March 22, 2023 639 PM
AUSTIN — On March 7, State Sen. César Blanco filed the Healthcare Expanded and Accessed Locally for Texans Act, or the HEAL Texans Act. The legislation would allow advanced practice registered nurses (APRNs) to provide primary care to patients without contracting a doctor — a restriction that doesn’t apply in 26 other U.S. states.
Blanco’s district encompasses a vast area in Far West Texas, including some of the state’s least populated counties. “If you live in one of the state’s many underserved counties and need care, you have only two options: a long trip to find a provider, or go without care,” Blanco explained at a press conference. “The HEAL Texans Act will eliminate barriers to care, expand local options across the state — particularly in rural and underserved communities — and most importantly, put patients first.”
The HEAL Texans act is designed to counter existing restrictions that Blanco feels are unnecessary and redundant. Since 2013, Texas has not required direct on-site observation by a primary care physician for APRNs providing medical services within the scope of their certifications — instead, current law requires a monthly check in from a contracted physician.

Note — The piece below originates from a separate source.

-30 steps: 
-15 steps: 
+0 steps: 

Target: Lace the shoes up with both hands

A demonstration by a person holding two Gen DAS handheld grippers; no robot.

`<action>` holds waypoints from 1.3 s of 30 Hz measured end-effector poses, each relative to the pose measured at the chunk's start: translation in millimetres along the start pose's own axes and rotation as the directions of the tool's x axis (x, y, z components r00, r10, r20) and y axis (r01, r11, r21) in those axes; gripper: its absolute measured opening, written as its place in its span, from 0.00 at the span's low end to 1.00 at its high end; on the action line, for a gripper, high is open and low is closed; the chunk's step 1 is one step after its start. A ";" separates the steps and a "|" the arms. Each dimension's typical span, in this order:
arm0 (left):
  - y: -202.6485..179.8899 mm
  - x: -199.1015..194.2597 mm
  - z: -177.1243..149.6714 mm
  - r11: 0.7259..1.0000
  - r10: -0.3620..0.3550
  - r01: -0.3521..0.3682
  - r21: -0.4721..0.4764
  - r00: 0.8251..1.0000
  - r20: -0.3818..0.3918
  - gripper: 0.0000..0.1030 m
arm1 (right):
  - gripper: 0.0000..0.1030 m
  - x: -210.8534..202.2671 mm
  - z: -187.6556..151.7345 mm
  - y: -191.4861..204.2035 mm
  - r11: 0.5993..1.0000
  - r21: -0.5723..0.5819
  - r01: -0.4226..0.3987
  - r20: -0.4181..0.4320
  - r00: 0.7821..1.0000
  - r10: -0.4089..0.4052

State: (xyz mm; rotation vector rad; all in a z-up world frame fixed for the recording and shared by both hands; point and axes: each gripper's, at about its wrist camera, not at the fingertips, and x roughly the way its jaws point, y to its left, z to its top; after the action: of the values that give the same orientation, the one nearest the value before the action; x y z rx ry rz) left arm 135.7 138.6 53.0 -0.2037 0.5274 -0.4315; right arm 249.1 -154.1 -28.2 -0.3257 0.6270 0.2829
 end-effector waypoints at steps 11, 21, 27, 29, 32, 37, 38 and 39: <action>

Creating such a contract can be time-consuming and costly, Blanco explained. Proponents of expanding scope of care for APRNs say that overall costs will be lower for patients across the board — according to a report from the Brookings Institution, annual spending on physician care is roughly 10 times that of spending on care provided by nurses.
The report concludes that the spending gap doesn’t sacrifice quality of care — or fair wages for nurses. The number of nurses entering the workforce has been outpacing the number of doctors, many of whom are encouraged to go into lucrative specialty fields — APRNs could potentially fill the gaps left by new doctors pursuing specialties rather than general practice.
Opponents disagree, arguing that filling roles typically assigned to doctors pushes nurses into roles beyond their training. At the press conference hailing Blanco’s introduction of the bill, lobbyists from the Texas Medical Association staged a public interruption. “We say ‘no’ to nonphysician practitioners who want to expand their legal scope of practice beyond what their education, training, and skills safely allow,” the organization wrote in response.
Blanco felt the Texas Medical Association mischaracterized his legislation, which he differentiated from other states’ pushes to expand the “scope of care” for nurse practitioners. “APRNs would only be doing work they already do, just without the administrative and financial barriers of contract agreements with physicians,” he wrote in a press release.
JD Newsom of the Big Bend Regional Hospital District said that the HEAL Texans Act was one of a few pieces of state legislation he was keeping an eye on. “I think it’s an innovative approach to try to solve a crisis in rural areas — about having enough providers to provide the services we need,” he said.
The federal government uses a metric that designates certain areas as health professional shortage areas (HPSA). Almost 7.5 million Texas residents live in HPSAs, and a total number of 1,038 providers are needed to fill all the gaps. Presidio County is designated as a “high need” HPSA, requiring another provider to meet existing needs — though where that provider should be placed within the county is not specified.
Getting medical providers to relocate to the remote county has always been a challenge. Newsom believes that challenge will still remain, even if restrictions on APRNs are lifted. “I don’t think it solves that problem for us — but it does make it easier for [APRNs] to practice in the long term,” he said.
A particularly attractive part of APRNs’ role in community medicine is additional certifications that allow them to practice as midwives. Fears about nurse shortages have persisted in the Big Bend region since 2021, when the labor and delivery wing cut hours and diverted patients to Fort Stockton. “It would be great if we had different options for labor and delivery,” Newsom said.
For now, Newsom — and other rural healthcare specialists — are waiting for the end of the legislative session. If the bills die, it’ll be another two years before the cycle begins again. “Will it help us? Maybe — but it’s on my list of bills that I’m watching,” Newsom said.